■ DIRECTIONS FOR THIS TASK ■
Through the line that contains "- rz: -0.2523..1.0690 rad", return the data below exactly, starting at its first line; leave the rest out.
--
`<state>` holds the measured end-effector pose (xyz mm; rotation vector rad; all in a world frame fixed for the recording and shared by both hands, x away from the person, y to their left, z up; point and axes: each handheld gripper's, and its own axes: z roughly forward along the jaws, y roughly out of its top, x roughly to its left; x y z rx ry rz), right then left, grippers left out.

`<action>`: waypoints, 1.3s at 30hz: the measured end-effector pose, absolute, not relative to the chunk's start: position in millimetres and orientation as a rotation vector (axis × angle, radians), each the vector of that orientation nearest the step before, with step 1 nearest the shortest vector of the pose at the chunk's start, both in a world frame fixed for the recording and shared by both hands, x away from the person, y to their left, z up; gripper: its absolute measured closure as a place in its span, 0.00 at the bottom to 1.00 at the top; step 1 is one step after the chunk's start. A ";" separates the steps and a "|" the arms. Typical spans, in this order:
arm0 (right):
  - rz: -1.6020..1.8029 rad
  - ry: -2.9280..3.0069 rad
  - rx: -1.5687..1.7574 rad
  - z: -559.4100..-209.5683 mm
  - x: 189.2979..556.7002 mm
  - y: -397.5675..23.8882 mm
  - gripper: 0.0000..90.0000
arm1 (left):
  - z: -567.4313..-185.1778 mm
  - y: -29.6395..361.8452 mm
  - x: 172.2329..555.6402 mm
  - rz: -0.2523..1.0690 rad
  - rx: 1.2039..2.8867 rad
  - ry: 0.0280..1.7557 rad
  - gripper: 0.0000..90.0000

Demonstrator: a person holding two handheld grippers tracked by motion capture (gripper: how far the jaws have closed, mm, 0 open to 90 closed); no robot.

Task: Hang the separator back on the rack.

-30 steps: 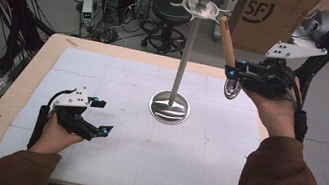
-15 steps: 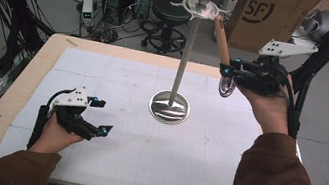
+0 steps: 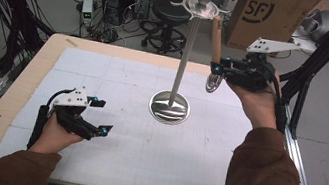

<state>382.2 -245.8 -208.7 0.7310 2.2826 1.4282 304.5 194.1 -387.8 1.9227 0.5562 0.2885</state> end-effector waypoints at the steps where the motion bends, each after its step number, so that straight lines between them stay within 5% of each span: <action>1: 1.425 2.284 0.733 -209.4 383.4 -244.3 0.76 | -387.7 194.2 304.5 0.292 1.923 0.558 0.12; 20: 1.412 2.307 0.729 -213.2 388.9 -237.7 0.75 | -387.5 193.9 303.9 0.299 1.919 0.551 0.12; 39: 1.416 2.275 0.735 -208.8 375.4 -243.3 0.48 | -387.6 194.1 304.1 0.291 1.921 0.548 0.12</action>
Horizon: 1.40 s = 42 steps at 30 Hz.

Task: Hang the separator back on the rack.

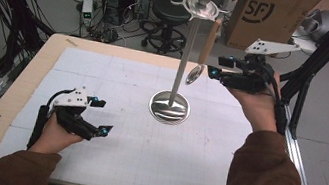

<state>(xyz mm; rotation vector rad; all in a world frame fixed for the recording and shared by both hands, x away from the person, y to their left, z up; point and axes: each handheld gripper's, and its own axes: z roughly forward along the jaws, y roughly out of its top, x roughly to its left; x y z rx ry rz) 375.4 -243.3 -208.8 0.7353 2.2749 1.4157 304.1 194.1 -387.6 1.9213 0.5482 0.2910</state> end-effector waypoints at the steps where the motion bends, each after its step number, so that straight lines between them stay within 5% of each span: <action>1: 1.407 2.279 0.725 -208.3 373.0 -242.2 0.46 | -387.5 194.3 304.2 0.292 1.922 0.547 0.12; 19: 1.421 2.311 0.641 -233.2 336.6 -249.0 0.39 | -388.0 194.2 304.6 0.282 1.927 0.546 0.12; 42: 1.438 2.278 0.734 -306.5 304.2 -266.7 0.33 | -388.7 194.9 304.3 0.278 1.923 0.550 0.12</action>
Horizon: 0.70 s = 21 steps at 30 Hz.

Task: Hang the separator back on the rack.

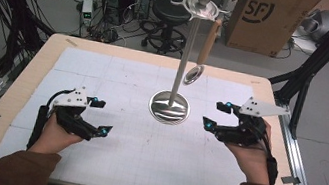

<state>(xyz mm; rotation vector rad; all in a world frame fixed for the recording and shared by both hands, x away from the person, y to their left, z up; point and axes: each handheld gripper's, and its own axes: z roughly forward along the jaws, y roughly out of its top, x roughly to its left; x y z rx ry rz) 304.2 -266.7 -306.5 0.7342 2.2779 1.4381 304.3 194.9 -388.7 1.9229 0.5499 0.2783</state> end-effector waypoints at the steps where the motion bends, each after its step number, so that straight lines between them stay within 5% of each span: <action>1: 1.437 2.280 0.737 -310.6 303.9 -267.4 0.33 | -388.7 195.0 304.3 0.280 1.923 0.550 0.12; 21: 1.438 2.294 0.810 -354.2 300.4 -268.2 0.28 | -387.8 196.3 305.2 0.284 1.912 0.546 0.12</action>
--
■ ANSWER ■
`<state>` holds the measured end-effector pose (xyz mm; rotation vector rad; all in a world frame fixed for the recording and shared by both hands, x away from the person, y to their left, z up; point and axes: each handheld gripper's, and its own axes: z roughly forward along the jaws, y roughly out of its top, x roughly to its left; x y z rx ry rz), right then left, grippers left out.

`<action>`: waypoints, 1.3s at 30hz: the measured end-effector pose, absolute, not relative to the chunk's start: position in millimetres and orientation as a rotation vector (axis × angle, radians), each the vector of that orientation nearest the step before, with step 1 nearest the shortest vector of the pose at the chunk's start, both in a world frame fixed for the recording and shared by both hands, x away from the person, y to their left, z up; gripper: its absolute measured closure as a place in its span, 0.00 at the bottom to 1.00 at the top; step 1 is one step after the chunk's start. A ";" separates the steps and a "|" the arms. Typical spans, in this order:
arm0 (right):
  - rz: -1.6020..1.8029 rad
  - ry: -2.9280..3.0069 rad
  - rx: -1.5687..1.7574 rad
  - z: -559.4100..-209.5683 mm
  - x: 189.2979..556.7002 mm
  - y: -397.5675..23.8882 mm
  - gripper: 0.0000..90.0000
arm1 (left):
  - z: -567.4313..-185.1778 mm
  - y: -29.6395..361.8452 mm
  - x: 172.2329..555.6402 mm
  - rz: -0.2523..1.0690 rad

The exercise is done now.